As a practical example, we'll build a Product Assistant—an AI chatbot capable of answering product-related questions using data from multiple Airbyte-related sources. With the Product Assistant, you can ask questions across all your sales enablement data in one place.
Prerequisites:
- Vector data stored in Snowflake via Snowflake Cortex destination. In our case we are using data from airbyte docs, Github issues and Zendesk.
- Snowflake account with Cortex functions enabled
- Open AI key
a. Install dependencies
# Add virtual environment support in Google Colab
!apt-get install -qq python3.10-venv
# Install openai
# tbd - add snowflake python connector
%pip install --quiet openai snowflake-connector-python langchain-openai tiktoken
b. Explore data stored in Snowflake.
Let's see what document/vecto data in Snowflake looks like.

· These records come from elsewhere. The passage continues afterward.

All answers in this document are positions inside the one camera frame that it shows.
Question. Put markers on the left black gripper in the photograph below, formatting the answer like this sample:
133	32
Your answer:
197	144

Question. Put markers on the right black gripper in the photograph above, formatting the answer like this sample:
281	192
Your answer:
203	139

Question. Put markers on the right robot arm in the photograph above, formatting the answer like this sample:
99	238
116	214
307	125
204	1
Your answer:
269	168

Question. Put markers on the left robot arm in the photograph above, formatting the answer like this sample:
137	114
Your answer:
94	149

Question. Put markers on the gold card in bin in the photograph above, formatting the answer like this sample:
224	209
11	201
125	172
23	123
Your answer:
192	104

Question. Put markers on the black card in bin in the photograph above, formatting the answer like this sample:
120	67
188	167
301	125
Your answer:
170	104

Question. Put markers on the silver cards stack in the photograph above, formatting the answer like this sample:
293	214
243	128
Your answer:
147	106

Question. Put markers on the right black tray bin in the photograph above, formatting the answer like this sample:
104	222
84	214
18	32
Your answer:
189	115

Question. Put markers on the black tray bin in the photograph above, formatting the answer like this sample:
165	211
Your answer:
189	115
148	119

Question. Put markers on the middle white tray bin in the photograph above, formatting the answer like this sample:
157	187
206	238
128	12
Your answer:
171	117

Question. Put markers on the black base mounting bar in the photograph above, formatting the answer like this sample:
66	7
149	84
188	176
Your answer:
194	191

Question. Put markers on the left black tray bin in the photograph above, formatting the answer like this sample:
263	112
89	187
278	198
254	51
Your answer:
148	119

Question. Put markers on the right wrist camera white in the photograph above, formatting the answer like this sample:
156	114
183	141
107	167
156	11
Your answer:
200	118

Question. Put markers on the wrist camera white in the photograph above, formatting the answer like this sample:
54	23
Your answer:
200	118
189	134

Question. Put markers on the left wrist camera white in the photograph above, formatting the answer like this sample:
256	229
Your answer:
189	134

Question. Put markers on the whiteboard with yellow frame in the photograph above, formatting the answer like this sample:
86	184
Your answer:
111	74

# Fetch data from airbyte_docs table
from snowflake import connector
from google.colab import userdata
from typing import List
import pandas as pd
def get_db_connection():
return connector.connect(
account=userdata.get("SNOWFLAKE_HOST"),
role=userdata.get("SNOWFLAKE_ROLE"),
warehouse=userdata.get("SNOWFLAKE_WAREHOUSE"),
database=userdata.get("SNOWFLAKE_DATABASE"),
schema=userdata.get("SNOWFLAKE_SCHEMA"),
user=userdata.get("SNOWFLAKE_USERNAME"),
password=userdata.get("SNOWFLAKE_PASSWORD"),
)
def fetch_table_data(table_name, columns):
conn = get_db_connection()
cursor = conn.cursor()
# Form the query to select specific columns
columns_str = ", ".join(columns)
query = f"SELECT {columns_str} FROM {table_name};"
cursor.execute(query)
result = cursor.fetchall()
# Fetch the column names
col_names = [desc[0] for desc in cursor.description]
cursor.close()
conn.close()
# Load the result into a pandas DataFrame
df = pd.DataFrame(result, columns=col_names)
return df;
# show data from airbtye_docs table
data_frame = fetch_table_data("airbyte_docs", ["document_id", "document_content", "metadata", "embedding"])
data_frame
c. Build the RAG pipeline and ask a question
Let's write the three main pieces of a RAG pipeline:
- Embedding incoming query
- Doing similarity search to find matching chunks
- Send chunks to LLM for completion
from openai import OpenAI
from snowflake import connector
from langchain_openai import OpenAIEmbeddings
from google.colab import userdata
from typing import List
from rich.console import Console
def get_db_connection():
return connector.connect(
account=userdata.get("SNOWFLAKE_HOST"),
role=userdata.get("SNOWFLAKE_ROLE"),
warehouse=userdata.get("SNOWFLAKE_WAREHOUSE"),
database=userdata.get("SNOWFLAKE_DATABASE"),
schema=userdata.get("SNOWFLAKE_SCHEMA"),
user=userdata.get("SNOWFLAKE_USERNAME"),
password=userdata.get("SNOWFLAKE_PASSWORD"),
)
# convert user's query into a vector array to prep for similiary search
def get_embedding_from_openai(query)->str:
print(f"Embedding user's query -> {query}...")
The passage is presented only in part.